# Copyright 2025 Google LLC
#
# Licensed under the Apache License, Version 2.0 (the "License");
# you may not use this file except in compliance with the License.
# You may obtain a copy of the License at
#
#     https://www.apache.org/licenses/LICENSE-2.0
#
# Unless required by applicable law or agreed to in writing, software
# distributed under the License is distributed on an "AS IS" BASIS,
# WITHOUT WARRANTIES OR CONDITIONS OF ANY KIND, either express or implied.
# See the License for the specific language governing permissions and
# limitations under the License.

BigFrames Multimodal DataFrame#

Colab logo Run in Colab GitHub logo View on GitHub BQ logo Open in BQ Studio

This notebook is introducing BigFrames Multimodal features:

  1. Create Multimodal DataFrame

  2. Combine unstructured data with structured data

  3. Conduct image transformations

  4. Use LLM models to ask questions and generate embeddings on images

  5. PDF chunking function

  6. Transcribe audio

  7. Extract EXIF metadata from images

Setup#

Install the latest bigframes package if bigframes version < 2.4.0

# !pip install bigframes --upgrade
PROJECT = "bigframes-dev" # replace with your project. 
# Refer to https://cloud.google.com/bigquery/docs/multimodal-data-dataframes-tutorial#required_roles for your required permissions

LOCATION = "us" # replace with your location.

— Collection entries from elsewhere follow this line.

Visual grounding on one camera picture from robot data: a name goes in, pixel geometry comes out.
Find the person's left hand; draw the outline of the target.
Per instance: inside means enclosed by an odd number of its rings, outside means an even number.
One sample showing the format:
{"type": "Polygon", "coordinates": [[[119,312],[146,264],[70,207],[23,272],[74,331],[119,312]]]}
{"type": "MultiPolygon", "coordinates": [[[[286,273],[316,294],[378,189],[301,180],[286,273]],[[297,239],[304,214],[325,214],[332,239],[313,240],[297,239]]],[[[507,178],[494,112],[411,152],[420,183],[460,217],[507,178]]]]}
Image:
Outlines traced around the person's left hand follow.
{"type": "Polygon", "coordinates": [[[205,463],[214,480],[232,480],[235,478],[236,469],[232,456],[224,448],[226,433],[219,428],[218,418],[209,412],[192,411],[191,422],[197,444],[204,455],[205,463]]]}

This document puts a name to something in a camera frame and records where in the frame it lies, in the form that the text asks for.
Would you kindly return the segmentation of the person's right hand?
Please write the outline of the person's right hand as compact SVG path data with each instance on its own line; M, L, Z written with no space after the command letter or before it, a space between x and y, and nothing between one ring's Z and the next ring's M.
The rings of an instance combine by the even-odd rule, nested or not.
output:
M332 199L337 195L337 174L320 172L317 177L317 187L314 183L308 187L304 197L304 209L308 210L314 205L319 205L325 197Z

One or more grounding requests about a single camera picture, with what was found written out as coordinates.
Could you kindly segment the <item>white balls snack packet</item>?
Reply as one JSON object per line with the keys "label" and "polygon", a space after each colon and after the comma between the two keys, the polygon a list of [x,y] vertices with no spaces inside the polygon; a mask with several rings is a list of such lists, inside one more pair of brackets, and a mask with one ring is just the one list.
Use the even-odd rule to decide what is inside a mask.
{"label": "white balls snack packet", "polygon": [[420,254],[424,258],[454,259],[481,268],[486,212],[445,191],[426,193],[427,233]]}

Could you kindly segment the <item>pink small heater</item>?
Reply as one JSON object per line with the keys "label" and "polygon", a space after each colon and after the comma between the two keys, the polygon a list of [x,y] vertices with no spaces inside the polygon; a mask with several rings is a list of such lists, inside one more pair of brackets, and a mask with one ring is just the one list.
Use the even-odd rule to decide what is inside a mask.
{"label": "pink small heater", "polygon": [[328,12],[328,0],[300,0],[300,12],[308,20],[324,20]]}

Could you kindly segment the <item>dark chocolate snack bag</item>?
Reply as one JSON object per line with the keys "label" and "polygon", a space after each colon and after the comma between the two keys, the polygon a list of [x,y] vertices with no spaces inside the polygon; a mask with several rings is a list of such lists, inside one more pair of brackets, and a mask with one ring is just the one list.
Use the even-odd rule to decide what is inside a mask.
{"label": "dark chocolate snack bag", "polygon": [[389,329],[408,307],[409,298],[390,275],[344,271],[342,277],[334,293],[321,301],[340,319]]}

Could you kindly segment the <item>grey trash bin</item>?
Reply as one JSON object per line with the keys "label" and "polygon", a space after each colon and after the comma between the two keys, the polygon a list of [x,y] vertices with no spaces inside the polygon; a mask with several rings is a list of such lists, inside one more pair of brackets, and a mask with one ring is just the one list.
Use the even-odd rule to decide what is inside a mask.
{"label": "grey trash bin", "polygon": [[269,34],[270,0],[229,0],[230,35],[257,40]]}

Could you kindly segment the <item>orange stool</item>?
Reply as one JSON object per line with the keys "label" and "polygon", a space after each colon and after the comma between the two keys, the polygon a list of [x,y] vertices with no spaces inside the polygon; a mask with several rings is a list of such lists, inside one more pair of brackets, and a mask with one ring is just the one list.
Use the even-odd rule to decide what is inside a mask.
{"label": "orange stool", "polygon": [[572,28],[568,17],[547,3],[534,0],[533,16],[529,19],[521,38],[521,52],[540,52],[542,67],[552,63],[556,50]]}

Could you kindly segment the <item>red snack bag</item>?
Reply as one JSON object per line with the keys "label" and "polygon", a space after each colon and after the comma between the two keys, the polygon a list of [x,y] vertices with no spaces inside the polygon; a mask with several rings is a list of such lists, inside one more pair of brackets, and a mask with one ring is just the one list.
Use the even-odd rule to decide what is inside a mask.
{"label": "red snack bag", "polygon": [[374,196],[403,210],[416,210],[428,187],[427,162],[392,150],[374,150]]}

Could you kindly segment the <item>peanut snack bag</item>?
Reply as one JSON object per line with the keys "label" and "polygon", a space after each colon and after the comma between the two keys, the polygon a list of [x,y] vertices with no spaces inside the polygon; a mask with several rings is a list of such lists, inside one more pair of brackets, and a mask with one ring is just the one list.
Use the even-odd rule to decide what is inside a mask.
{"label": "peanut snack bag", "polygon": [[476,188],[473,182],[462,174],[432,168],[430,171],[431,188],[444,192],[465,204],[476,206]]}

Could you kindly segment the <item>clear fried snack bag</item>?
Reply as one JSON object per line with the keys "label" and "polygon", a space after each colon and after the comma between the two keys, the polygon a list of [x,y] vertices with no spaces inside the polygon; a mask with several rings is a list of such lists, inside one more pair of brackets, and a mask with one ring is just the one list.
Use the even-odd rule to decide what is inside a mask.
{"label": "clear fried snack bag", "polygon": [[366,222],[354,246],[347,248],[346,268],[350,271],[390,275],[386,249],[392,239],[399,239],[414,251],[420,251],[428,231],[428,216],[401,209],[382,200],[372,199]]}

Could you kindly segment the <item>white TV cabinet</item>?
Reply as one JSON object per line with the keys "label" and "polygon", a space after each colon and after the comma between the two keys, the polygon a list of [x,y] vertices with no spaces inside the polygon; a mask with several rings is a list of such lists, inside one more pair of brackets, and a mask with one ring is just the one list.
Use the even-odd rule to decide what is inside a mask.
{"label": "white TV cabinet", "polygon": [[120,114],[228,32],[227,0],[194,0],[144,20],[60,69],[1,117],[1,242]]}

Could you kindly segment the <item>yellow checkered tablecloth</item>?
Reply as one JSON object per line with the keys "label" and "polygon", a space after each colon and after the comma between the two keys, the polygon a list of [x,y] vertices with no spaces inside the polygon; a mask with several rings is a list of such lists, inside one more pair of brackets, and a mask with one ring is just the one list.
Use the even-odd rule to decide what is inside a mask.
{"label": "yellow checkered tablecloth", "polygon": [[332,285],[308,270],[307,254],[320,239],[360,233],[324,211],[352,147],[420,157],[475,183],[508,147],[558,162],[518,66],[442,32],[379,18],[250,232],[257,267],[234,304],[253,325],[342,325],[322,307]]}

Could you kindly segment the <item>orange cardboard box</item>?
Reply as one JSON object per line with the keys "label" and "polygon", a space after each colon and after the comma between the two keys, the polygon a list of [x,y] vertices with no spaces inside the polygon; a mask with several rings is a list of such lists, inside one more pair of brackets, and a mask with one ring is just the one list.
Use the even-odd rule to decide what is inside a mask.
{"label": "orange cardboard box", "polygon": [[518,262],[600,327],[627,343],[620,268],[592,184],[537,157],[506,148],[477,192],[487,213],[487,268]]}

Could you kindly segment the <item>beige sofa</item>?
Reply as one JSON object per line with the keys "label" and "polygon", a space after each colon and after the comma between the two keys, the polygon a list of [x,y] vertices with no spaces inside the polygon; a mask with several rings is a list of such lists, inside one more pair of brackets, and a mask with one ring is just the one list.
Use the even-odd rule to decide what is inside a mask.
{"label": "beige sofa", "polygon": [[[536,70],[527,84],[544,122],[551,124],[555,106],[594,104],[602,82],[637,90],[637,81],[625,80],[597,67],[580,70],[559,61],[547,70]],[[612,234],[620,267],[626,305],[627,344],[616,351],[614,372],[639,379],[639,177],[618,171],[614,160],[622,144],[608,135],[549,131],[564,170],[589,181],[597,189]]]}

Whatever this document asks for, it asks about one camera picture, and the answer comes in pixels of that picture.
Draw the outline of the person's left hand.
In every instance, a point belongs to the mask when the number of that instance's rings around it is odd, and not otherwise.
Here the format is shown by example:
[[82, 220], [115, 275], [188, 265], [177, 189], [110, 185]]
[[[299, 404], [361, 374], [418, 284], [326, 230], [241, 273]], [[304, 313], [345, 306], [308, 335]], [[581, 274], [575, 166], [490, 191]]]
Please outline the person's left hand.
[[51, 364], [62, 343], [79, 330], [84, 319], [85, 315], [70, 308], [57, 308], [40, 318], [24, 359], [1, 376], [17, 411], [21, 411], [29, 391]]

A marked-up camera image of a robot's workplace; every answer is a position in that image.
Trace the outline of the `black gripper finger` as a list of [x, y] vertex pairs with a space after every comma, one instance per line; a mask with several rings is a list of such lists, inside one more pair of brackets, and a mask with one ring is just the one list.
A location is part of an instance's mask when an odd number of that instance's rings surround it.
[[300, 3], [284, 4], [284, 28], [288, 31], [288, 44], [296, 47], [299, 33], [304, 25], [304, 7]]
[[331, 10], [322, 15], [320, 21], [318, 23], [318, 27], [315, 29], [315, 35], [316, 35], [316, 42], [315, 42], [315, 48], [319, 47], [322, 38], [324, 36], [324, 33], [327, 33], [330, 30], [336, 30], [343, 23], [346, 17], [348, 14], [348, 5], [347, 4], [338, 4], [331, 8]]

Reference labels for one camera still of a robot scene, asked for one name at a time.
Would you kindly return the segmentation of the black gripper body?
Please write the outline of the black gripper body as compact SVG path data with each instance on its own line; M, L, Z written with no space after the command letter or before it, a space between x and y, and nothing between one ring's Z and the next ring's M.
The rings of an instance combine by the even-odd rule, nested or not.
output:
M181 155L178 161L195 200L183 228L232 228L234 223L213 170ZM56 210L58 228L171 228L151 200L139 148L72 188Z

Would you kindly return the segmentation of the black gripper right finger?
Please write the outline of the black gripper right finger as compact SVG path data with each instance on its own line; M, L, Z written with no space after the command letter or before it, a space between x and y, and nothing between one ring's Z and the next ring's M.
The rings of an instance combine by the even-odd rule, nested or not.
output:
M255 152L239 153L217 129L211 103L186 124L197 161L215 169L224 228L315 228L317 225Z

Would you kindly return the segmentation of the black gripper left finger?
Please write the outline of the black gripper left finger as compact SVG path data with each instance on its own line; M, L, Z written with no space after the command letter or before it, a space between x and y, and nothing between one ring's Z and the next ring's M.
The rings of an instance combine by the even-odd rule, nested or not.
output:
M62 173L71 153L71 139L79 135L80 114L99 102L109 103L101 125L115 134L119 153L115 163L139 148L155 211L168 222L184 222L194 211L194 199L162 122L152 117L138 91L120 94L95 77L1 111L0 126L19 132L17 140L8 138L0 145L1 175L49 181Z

# Dataset where the UDF will be created.
DATASET_ID = "bigframes_samples" # replace with your dataset ID.

OUTPUT_BUCKET = "bigframes_blob_test" # replace with your GCS bucket. 
# The connection (or bigframes-default-connection of the project) must have read/write permission to the bucket. 
# Refer to https://cloud.google.com/bigquery/docs/multimodal-data-dataframes-tutorial#grant-permissions for setting up connection service account permissions.
# In this Notebook it uses bigframes-default-connection by default. You can also bring in your own connections in each method.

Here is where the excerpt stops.